- What to produce: Only one stretch of the data below is needed. Output the lines from the one with "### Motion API" up to and including the one with "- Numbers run", exactly as they stand.

- Supplied material:

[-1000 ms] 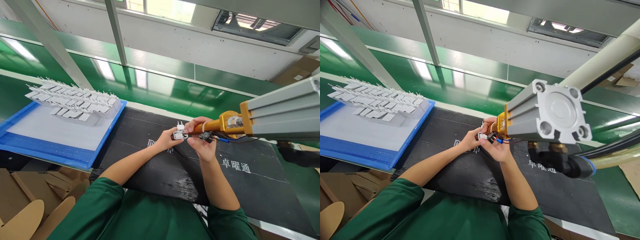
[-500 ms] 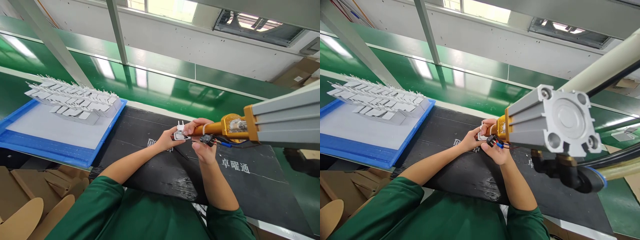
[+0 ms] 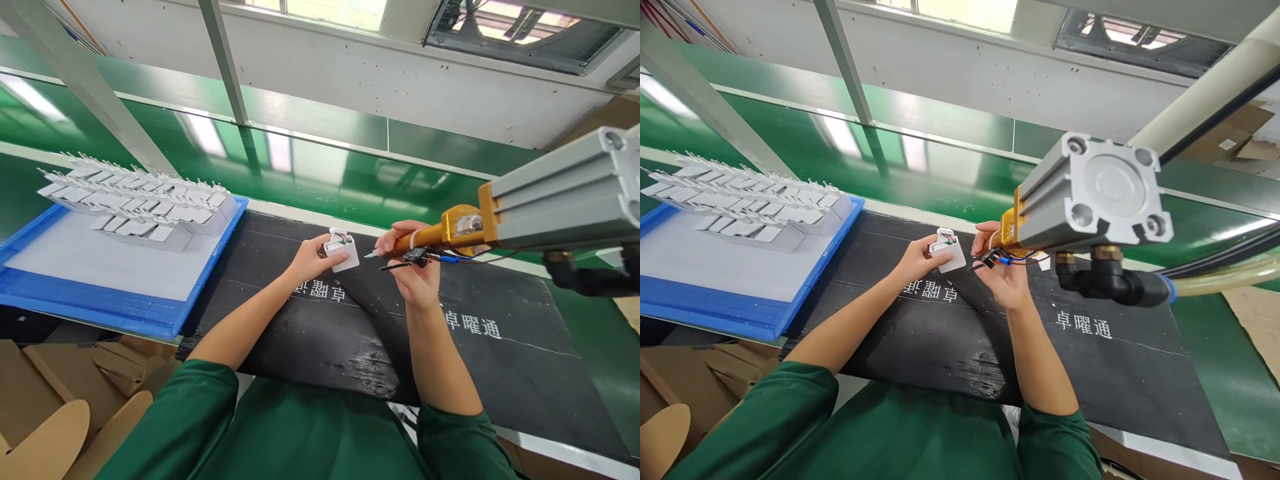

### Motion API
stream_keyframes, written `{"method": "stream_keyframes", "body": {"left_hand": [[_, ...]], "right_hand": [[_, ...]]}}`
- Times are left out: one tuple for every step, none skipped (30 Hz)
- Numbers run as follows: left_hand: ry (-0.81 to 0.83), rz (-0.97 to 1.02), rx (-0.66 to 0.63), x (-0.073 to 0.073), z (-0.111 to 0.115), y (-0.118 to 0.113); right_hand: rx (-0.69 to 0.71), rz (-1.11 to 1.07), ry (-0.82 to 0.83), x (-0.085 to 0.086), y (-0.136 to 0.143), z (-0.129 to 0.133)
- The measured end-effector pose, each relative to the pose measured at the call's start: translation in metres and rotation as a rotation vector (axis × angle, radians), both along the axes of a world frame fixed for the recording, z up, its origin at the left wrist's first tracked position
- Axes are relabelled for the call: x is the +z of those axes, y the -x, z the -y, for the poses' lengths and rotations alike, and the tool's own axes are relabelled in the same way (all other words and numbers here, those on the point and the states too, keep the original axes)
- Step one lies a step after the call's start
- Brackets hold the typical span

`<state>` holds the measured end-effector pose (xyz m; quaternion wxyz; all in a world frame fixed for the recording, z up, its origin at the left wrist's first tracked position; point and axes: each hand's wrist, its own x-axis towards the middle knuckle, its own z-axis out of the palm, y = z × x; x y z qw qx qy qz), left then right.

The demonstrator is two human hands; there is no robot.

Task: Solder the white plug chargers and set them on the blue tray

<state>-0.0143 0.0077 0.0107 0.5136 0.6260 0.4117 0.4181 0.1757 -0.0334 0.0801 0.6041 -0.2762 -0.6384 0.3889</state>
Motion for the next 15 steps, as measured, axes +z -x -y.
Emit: {"method": "stream_keyframes", "body": {"left_hand": [[0.018,0.014,-0.011,0.0016,0.0011,-0.0001],[0.034,0.026,-0.019,0.0028,0.0020,-0.0004],[0.046,0.037,-0.023,0.0036,0.0028,-0.0009],[0.056,0.044,-0.026,0.0040,0.0033,-0.0013],[0.063,0.047,-0.027,0.0042,0.0036,-0.0017],[0.068,0.046,-0.026,0.0043,0.0036,-0.0019],[0.070,0.041,-0.023,0.0042,0.0035,-0.0019],[0.069,0.030,-0.020,0.0041,0.0033,-0.0018],[0.063,0.011,-0.016,0.0038,0.0028,-0.0015],[0.052,-0.017,-0.013,0.0033,0.0022,-0.0012],[0.033,-0.055,-0.010,0.0027,0.0013,-0.0007],[0.010,-0.102,-0.008,0.0017,0.0002,-0.0002],[-0.013,-0.158,-0.005,0.0005,-0.0013,0.0005],[-0.033,-0.221,0.000,-0.0009,-0.0030,0.0014],[-0.048,-0.289,0.008,-0.0025,-0.0050,0.0027]], "right_hand": [[0.002,0.008,-0.010,0.0003,-0.0004,-0.0008],[-0.002,0.016,-0.017,0.0003,-0.0008,-0.0016],[-0.008,0.024,-0.022,0.0002,-0.0012,-0.0025],[-0.013,0.029,-0.026,-0.0002,-0.0017,-0.0033],[-0.015,0.032,-0.029,-0.0006,-0.0021,-0.0040],[-0.015,0.033,-0.031,-0.0009,-0.0025,-0.0046],[-0.015,0.032,-0.034,-0.0012,-0.0029,-0.0050],[-0.015,0.032,-0.036,-0.0014,-0.0033,-0.0053],[-0.017,0.035,-0.036,-0.0014,-0.0036,-0.0055],[-0.021,0.038,-0.036,-0.0014,-0.0039,-0.0056],[-0.023,0.043,-0.038,-0.0013,-0.0042,-0.0057],[-0.025,0.047,-0.039,-0.0012,-0.0045,-0.0058],[-0.027,0.050,-0.043,-0.0011,-0.0048,-0.0060],[-0.026,0.051,-0.047,-0.0011,-0.0051,-0.0062],[-0.023,0.050,-0.053,-0.0011,-0.0053,-0.0064]]}}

- Answer to the exercise:
### Motion API
stream_keyframes, written `{"method": "stream_keyframes", "body": {"left_hand": [[_, ...]], "right_hand": [[_, ...]]}}`
- Times are left out: one tuple for every step, none skipped (30 Hz)
- Numbers run as follows: left_hand: ry (-0.81 to 0.83), rz (-0.97 to 1.02), rx (-0.66 to 0.63), x (-0.073 to 0.073), z (-0.111 to 0.115), y (-0.118 to 0.113); right_hand: rx (-0.69 to 0.71), rz (-1.11 to 1.07), ry (-0.82 to 0.83), x (-0.085 to 0.086), y (-0.136 to 0.143), z (-0.129 to 0.133)

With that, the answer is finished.